CHICAGO (Chicago Tribune/TNS) — Mondelez International, maker of Oreo and Cadbury chocolate, likely is mounting another offer to take over chocolate giant Hershey after its $26 billion offer was rebuffed late last month, some analysts say.
Whether the global snack and confectionery company will succeed in its complicated Hershey quest or become acquired by another company, such as Kraft Heinz, has emerged as one of the more compelling food business storylines of the summer. Acquisition is the name of the game for many food companies struggling to achieve consistent topline growth, but it took Hershey only a few hours to unanimously reject Mondelez. A merger between the two companies would form the world’s largest confectionary maker, though the deal itself is fraught with challenges.
Meanwhile, Mondelez, headquartered in suburban Chicago, also has been a rumored acquisition target, with PepsiCo, and more recently Kraft Heinz, surfacing in such speculation as potential suitors.
“We believe Kraft Heinz could be knocking on the door and that could be why Mondelez is trying to get the (Hershey) deal done now,” said Pablo Zuanic, an analyst with the Susquehanna International Group.
Mondelez and Kraft Heinz spokesmen declined to comment.
The Hershey deal poses unique obstacles for Mondelez. The board of the Hershey School Trust, which holds more than 80 percent of the voting power in the company, is a powerful gatekeeper. And under state law, the Pennsylvania attorney general can block the deal, even if the trust agrees.
But the timing could be right for Mondelez’s offer, given the current state of political discord at the Hershey Trust and the fact that the state attorney general isn’t running for reelection in the fall, Zuanic said.
The trust that largely controls Hershey, and which funds the Milton Hershey School for low-income children with Hershey dividends, has been under fire in recent years for scandals tied to compensation and term limits of its board members. In 2013, state Attorney General Kathleen Kane — who’s not running for reelection this fall as she faces criminal charges of perjury and obstruction — reached an agreement with the trust outlining various reforms after a two-year investigation that included a probe into the trust’s purchase of a $12 million golf course with Hershey School funds.
The attorney general’s office has since reopened the investigation into the trust, according to Jeffrey Johnson, spokesman for the Pennsylvania attorney general’s office. Johnson declined to provide further information because the investigation is “ongoing.”
“If Mondelez was looking to make a deal when the trust was weakened, now would be a good time to try to do that. … Clearly, the trust is in a time of turmoil and transition,” said Bob Fernandez, author of, “The Chocolate Trust: Deception, Indenture and Secrets at the $12 Billion Milton Hershey School.”

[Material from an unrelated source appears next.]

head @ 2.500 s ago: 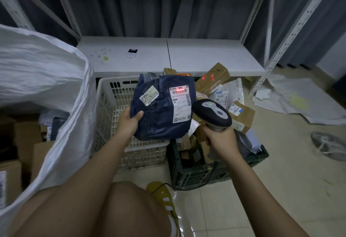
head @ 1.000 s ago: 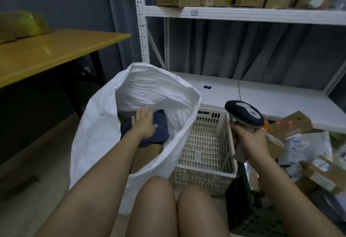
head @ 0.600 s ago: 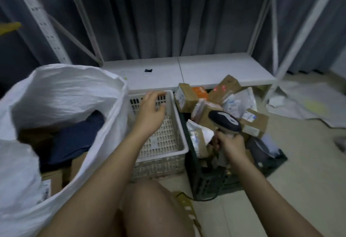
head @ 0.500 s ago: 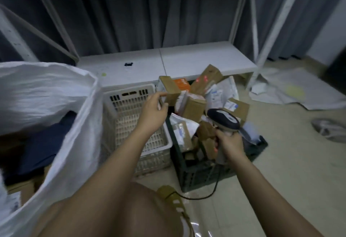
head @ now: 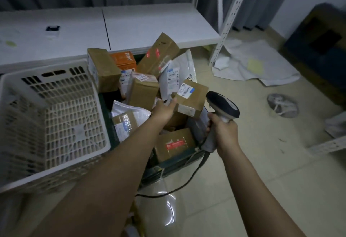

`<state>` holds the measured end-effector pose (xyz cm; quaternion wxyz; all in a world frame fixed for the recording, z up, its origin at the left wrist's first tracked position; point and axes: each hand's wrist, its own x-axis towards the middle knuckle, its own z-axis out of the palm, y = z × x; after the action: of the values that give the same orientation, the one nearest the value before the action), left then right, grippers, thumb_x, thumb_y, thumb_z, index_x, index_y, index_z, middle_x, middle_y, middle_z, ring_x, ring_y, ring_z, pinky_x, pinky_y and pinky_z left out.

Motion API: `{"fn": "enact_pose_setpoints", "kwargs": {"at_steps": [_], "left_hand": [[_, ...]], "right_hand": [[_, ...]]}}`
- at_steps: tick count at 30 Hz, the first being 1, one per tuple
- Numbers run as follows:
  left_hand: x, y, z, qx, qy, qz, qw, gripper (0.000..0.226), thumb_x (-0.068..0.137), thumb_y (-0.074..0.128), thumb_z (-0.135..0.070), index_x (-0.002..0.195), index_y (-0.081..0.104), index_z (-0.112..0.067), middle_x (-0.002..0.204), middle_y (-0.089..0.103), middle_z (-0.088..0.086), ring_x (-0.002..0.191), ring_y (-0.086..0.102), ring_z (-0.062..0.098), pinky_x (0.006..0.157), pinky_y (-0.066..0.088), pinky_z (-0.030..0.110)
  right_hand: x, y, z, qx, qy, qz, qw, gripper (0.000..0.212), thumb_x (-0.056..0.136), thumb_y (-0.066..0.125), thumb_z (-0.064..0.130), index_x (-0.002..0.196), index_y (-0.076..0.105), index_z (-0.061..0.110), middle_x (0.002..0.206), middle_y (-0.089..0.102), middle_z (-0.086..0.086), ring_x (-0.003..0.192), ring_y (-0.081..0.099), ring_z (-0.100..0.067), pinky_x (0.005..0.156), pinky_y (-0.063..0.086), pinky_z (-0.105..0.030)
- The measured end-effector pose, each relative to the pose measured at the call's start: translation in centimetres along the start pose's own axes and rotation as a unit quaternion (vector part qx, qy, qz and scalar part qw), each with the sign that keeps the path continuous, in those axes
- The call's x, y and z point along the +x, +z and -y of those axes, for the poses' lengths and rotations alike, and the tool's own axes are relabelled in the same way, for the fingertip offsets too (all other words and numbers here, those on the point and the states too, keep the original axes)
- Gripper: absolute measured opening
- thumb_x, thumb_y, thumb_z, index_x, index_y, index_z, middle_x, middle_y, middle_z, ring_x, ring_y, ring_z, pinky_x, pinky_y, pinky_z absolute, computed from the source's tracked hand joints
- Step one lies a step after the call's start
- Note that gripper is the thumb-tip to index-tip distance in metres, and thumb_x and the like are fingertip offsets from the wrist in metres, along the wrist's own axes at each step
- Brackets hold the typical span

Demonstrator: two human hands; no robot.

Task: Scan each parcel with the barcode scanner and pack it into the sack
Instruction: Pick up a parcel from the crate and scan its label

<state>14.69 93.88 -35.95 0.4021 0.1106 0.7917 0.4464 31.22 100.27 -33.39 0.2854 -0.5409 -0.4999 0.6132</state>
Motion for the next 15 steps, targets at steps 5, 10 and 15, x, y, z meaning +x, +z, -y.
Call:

Since late 2015, four board members have resigned, including Joan Steel, of Chicago, said Fernandez, who also covers Hershey as a reporter for the Philadelphia Inquirer. Steel could not be reached for comment.
But it will take more than convincing the remaining members of the trust’s board, Fernandez said.

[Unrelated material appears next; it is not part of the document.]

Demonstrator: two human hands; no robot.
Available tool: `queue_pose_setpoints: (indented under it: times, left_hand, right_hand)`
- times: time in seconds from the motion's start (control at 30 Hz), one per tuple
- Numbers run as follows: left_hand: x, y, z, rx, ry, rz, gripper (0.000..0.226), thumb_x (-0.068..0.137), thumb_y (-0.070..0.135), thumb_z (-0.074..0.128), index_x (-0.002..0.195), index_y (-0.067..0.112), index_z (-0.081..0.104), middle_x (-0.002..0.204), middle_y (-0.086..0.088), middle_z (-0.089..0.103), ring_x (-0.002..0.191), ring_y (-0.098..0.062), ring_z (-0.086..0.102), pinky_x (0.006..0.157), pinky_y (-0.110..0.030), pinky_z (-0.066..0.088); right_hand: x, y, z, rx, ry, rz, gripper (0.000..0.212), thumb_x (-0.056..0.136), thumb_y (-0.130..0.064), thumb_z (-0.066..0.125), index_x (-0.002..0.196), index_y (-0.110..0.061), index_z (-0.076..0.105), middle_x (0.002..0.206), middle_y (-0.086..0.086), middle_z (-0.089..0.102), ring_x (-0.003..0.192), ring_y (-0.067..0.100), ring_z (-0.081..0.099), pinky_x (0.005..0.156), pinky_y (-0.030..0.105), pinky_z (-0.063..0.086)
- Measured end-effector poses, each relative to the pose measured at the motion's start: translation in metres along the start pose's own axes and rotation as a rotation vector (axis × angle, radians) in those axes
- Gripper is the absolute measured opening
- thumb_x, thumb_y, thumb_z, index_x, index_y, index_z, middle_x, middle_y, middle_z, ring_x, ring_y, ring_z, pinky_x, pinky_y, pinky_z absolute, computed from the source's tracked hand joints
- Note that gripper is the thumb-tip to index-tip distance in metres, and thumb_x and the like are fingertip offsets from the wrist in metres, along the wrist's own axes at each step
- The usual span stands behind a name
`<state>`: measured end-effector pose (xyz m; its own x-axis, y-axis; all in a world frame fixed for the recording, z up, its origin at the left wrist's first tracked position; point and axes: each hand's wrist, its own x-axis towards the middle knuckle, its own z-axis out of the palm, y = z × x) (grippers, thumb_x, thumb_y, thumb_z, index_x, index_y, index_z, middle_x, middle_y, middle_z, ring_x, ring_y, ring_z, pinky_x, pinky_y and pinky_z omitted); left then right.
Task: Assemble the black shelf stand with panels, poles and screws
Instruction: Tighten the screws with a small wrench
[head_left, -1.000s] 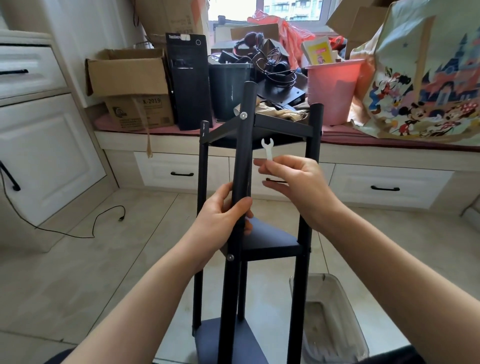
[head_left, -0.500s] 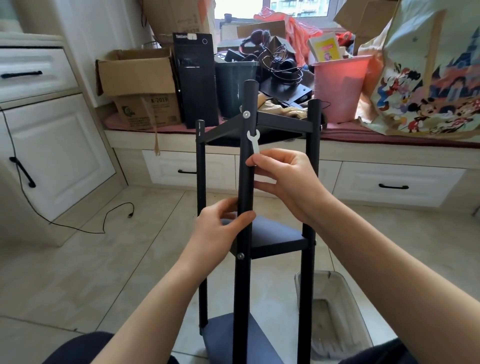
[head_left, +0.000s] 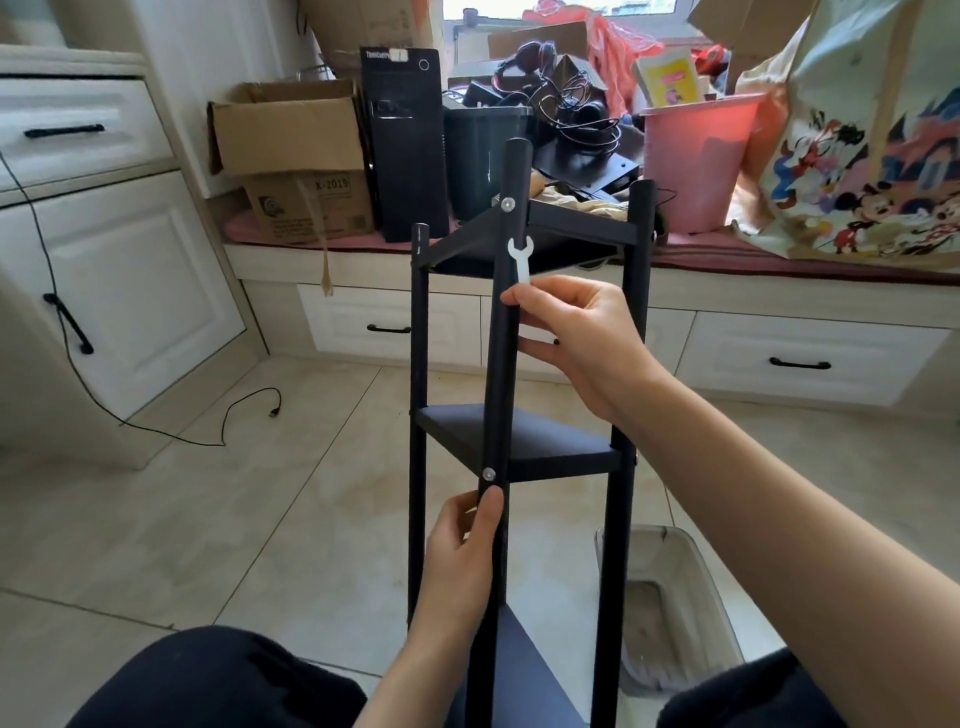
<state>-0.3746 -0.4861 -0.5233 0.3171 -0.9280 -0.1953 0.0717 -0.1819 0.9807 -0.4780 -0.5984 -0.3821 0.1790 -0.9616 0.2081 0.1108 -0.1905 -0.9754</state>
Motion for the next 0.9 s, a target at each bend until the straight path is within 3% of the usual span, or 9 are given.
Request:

“(Mondelez) will also have to sell the deal and its economic benefits to Central Pennsylvania,” he said.
So, what’s more likely — Mondelez pulling off the Hershey acquisition or another company gobbling up Mondelez?
Bob Goldin, vice chairman for the Chicago-based market research firm Technomic, believes the latter, but also says Mondelez’s courtship of Hershey isn’t done.
“These companies generally don’t just walk away. My guess is they’ll come back at them, but Mondelez will end up being in play (for acquisition),” Goldin said.
Either scenario would make a lucrative year for food company mergers and acquisitions. Counting Mondelez’s bid for Hershey — which dealtracker Dealogic still considers live because it’s a hostile bid — there have been 47 deals so far this year valued at almost $28.5 billion. That would be the highest total value since 104 deals amounted to about $68.9 billion in 2012, according to Dealogic data.
Mondelez likely is making another run at Hershey, and such a merger could ultimately benefit both companies, given Hershey’s strong position in the U.S. chocolate market and Mondelez’s “vast geographic network,” said Erin Lash, Morningstar analyst. Mondelez is more likely to become a takeover target if it comes up short on its cost-saving efforts and planned profit margin improvements, Lash said, but those efforts are still underway and have yielded some recent results.
“In terms of any deal with Hershey, it’s ultimately up to the trust and the shareholders and the attorney general,” Lash said. “It’s really hard to say which direction this goes.”